WHAT NEEDS TO BE DONE:
Take the material below and output exactly the run of lines from the one containing "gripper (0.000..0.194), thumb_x" down to the one containing "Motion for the", with both included.
.....
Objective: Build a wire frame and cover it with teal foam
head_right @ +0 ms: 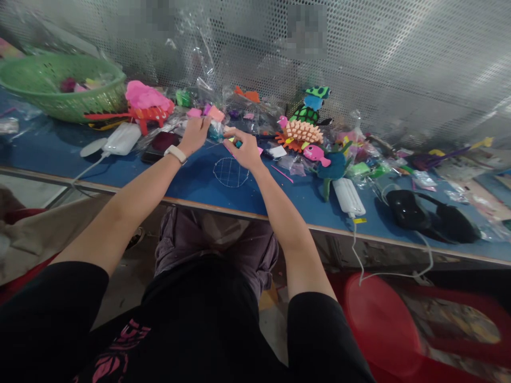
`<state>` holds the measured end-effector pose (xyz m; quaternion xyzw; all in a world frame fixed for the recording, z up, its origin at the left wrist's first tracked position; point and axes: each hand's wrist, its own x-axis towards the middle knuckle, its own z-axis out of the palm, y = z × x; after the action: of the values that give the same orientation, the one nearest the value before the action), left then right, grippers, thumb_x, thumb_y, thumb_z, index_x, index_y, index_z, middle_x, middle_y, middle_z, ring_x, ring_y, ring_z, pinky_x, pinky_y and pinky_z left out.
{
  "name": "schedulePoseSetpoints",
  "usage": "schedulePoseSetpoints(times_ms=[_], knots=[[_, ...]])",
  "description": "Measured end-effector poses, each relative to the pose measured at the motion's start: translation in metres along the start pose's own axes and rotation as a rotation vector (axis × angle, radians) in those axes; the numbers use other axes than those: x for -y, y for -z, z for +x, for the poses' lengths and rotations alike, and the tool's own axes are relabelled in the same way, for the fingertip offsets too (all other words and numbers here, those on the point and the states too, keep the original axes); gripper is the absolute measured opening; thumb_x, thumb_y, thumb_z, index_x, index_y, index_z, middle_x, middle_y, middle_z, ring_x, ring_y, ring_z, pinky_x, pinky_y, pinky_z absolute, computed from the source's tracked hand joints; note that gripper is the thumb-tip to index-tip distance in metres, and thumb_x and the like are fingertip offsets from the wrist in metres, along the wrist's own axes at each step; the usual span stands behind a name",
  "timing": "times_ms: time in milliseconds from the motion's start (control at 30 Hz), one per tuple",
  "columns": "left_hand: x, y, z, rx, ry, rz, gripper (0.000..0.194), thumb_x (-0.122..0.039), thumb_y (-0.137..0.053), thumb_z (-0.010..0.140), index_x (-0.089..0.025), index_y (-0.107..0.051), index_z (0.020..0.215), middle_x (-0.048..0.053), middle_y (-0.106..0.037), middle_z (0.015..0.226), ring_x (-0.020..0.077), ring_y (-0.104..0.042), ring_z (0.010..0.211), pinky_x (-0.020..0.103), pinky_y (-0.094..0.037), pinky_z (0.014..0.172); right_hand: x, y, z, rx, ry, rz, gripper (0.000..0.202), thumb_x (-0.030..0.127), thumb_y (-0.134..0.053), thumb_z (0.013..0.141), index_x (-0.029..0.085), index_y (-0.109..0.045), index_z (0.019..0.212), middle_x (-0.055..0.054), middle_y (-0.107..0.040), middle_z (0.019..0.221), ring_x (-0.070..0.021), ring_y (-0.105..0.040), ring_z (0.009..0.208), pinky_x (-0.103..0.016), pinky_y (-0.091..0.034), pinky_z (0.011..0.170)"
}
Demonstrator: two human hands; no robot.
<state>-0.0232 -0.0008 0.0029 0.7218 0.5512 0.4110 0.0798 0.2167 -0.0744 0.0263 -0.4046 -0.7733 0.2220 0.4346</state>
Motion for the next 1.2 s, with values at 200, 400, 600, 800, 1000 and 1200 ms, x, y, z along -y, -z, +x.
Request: schedulePoseSetpoints(times_ms=[200,400,600,800,1000,1200], knots=[[0.008,-0.003,0.004,-0.038,-0.039,-0.054,0.071,-0.074,-0.028,0.123,-0.026,-0.068,0.090,0.012,-0.066,0.081,0.0325,-0.074,0.094,0.051,-0.058,0.095,-0.005,0.000,-0.003,0.056,0.077,-0.004,0.024,0.044,-0.079,0.106,0.029,-0.088,0.123,-0.001,-0.074,0.080,-0.0275,-0.073,0.085,-0.048,-0.061,0.103],[0.005,-0.005,0.001,-0.035,-0.014,-0.060,0.070,-0.071,-0.030,0.123,-0.027,-0.063,0.080,0.009,-0.059,0.074,0.0326,-0.072,0.089,0.052,-0.058,0.094,-0.001,0.001,-0.004,0.124,0.053,-0.065,0.034,0.045,-0.085,0.103,0.031,-0.087,0.135,-0.002,-0.076,0.083,-0.0292,-0.072,0.087,-0.053,-0.062,0.111],[0.000,-0.006,-0.002,-0.055,-0.048,-0.105,0.079,-0.081,-0.025,0.120,-0.026,-0.068,0.082,0.008,-0.052,0.066,0.0321,-0.069,0.079,0.053,-0.059,0.087,-0.005,0.000,0.000,0.148,0.039,-0.113,0.040,0.033,-0.089,0.099,0.030,-0.085,0.138,-0.002,-0.075,0.083,-0.0330,-0.076,0.097,-0.059,-0.057,0.121],[0.008,-0.010,0.001,-0.047,-0.030,-0.031,0.076,-0.077,-0.028,0.121,-0.024,-0.072,0.089,0.016,-0.068,0.083,0.0359,-0.077,0.098,0.053,-0.058,0.098,-0.013,-0.001,0.003,0.121,0.051,-0.166,0.035,0.030,-0.089,0.100,0.029,-0.084,0.135,-0.005,-0.078,0.089,-0.0360,-0.079,0.102,-0.062,-0.056,0.122],[0.009,-0.012,0.000,-0.066,-0.036,-0.017,0.071,-0.069,-0.026,0.123,-0.025,-0.066,0.084,0.015,-0.067,0.081,0.0363,-0.077,0.094,0.054,-0.058,0.096,-0.012,-0.001,0.000,0.211,0.020,-0.013,0.035,0.045,-0.091,0.099,0.028,-0.086,0.129,-0.002,-0.077,0.078,-0.0328,-0.079,0.089,-0.061,-0.059,0.117],[0.002,-0.015,-0.004,-0.051,-0.049,-0.060,0.060,-0.059,-0.035,0.124,-0.028,-0.057,0.078,0.012,-0.059,0.073,0.0360,-0.074,0.091,0.054,-0.055,0.095,-0.011,-0.009,-0.004,0.299,-0.001,0.104,0.056,0.061,-0.092,0.097,0.026,-0.082,0.140,0.001,-0.074,0.072,-0.0259,-0.073,0.073,-0.052,-0.064,0.099]])
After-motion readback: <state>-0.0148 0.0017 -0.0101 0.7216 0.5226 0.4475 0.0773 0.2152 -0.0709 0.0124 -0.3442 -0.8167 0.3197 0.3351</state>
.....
TASK ANSWER:
  "columns": "left_hand: x, y, z, rx, ry, rz, gripper (0.000..0.194), thumb_x (-0.122..0.039), thumb_y (-0.137..0.053), thumb_z (-0.010..0.140), index_x (-0.089..0.025), index_y (-0.107..0.051), index_z (0.020..0.215), middle_x (-0.048..0.053), middle_y (-0.106..0.037), middle_z (0.015..0.226), ring_x (-0.020..0.077), ring_y (-0.104..0.042), ring_z (0.010..0.211), pinky_x (-0.020..0.103), pinky_y (-0.094..0.037), pinky_z (0.014..0.172); right_hand: x, y, z, rx, ry, rz, gripper (0.000..0.202), thumb_x (-0.030..0.127), thumb_y (-0.134..0.053), thumb_z (0.013..0.141), index_x (-0.029..0.085), index_y (-0.109..0.045), index_z (0.019..0.212), middle_x (-0.055..0.054), middle_y (-0.107..0.040), middle_z (0.019..0.221), ring_x (-0.070..0.021), ring_y (-0.105..0.040), ring_z (0.009..0.208), pinky_x (-0.103..0.016), pinky_y (-0.091..0.034), pinky_z (0.011..0.170)"
}
Demonstrator: two human hands; no robot.
<state>-0.0232 -0.0008 0.0029 0.7218 0.5512 0.4110 0.0798 0.2167 -0.0744 0.0263 -0.4046 -0.7733 0.2220 0.4346</state>
Motion for the next 1.2 s, with values at 200, 400, 600, 800, 1000 and 1200 ms, x, y, z along -y, -z, +x.

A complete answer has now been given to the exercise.